The lines below starting at the line containing "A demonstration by" and ending at the line containing "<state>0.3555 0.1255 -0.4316" are to be repeated exactly, with both ends kept and nothing else added.
[Provided data Boundary: Start]
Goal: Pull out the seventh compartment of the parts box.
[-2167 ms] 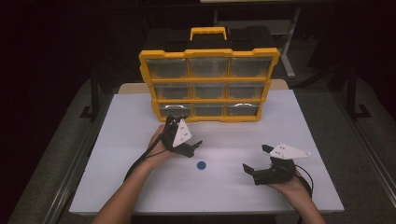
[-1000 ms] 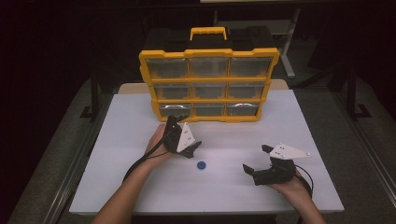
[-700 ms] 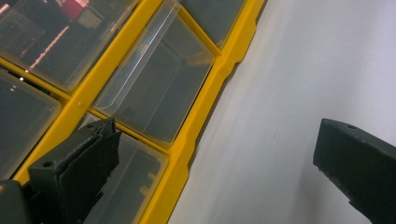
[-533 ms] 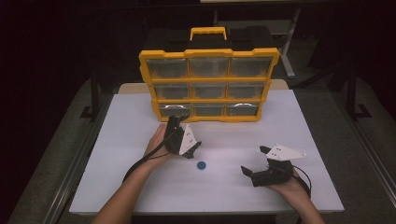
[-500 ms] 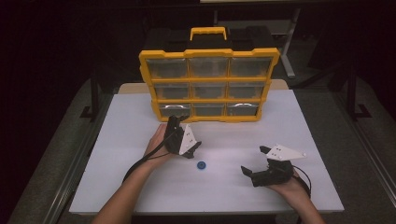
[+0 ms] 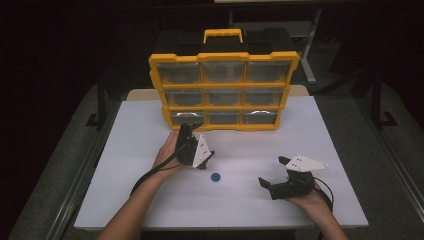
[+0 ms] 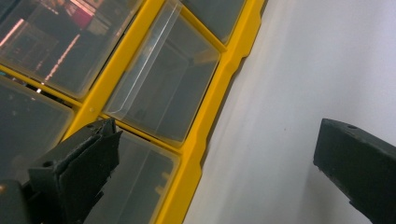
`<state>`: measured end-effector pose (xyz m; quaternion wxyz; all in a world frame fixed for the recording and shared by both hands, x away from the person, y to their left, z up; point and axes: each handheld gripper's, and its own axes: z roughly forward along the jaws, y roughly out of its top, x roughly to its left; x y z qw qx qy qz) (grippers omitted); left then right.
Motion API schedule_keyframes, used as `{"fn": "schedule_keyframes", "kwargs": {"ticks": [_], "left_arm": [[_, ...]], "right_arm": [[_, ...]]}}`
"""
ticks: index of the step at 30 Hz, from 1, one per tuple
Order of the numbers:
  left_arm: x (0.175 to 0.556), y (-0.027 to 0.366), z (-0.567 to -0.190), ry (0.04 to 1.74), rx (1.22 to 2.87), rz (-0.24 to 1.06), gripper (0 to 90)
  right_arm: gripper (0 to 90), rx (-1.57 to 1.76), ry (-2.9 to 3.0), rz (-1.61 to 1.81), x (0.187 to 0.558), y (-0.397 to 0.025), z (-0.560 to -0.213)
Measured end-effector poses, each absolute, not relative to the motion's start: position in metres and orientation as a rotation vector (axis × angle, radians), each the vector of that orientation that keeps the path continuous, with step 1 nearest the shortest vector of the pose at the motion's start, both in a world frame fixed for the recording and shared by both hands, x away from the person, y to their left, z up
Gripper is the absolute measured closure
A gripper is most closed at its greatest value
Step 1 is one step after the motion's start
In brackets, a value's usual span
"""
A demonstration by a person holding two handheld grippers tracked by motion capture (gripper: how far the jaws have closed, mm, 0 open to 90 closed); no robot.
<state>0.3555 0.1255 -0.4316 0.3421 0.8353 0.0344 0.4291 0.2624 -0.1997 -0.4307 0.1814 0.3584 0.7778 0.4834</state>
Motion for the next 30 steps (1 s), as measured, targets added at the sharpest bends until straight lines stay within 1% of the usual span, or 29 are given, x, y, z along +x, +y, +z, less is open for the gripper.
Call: {"fn": "schedule_keyframes", "kwargs": {"ticks": [18,30], "left_arm": [[0.3534,0.1251,-0.4335,0.002,2.194,1.235,0.0],[0.3526,0.1248,-0.4335,-0.035,2.193,1.285,0.0]], "right_arm": [[0.0,1.012,2.192,1.354,0.2619,-0.2012,-0.4300],[0.0,1.012,2.186,1.354,0.2616,-0.2011,-0.4298]]}}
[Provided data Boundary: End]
- **Exercise solution**
A demonstration by a person holding two handheld grippers tracked by motion capture (gripper: how far the jaws have closed, mm, 0 open to 90 closed); no robot.
<state>0.3555 0.1255 -0.4316 0.3421 0.8353 0.0344 0.4291 0.2624 -0.1997 -0.4307 0.1814 0.3584 0.7778 0.4834</state>

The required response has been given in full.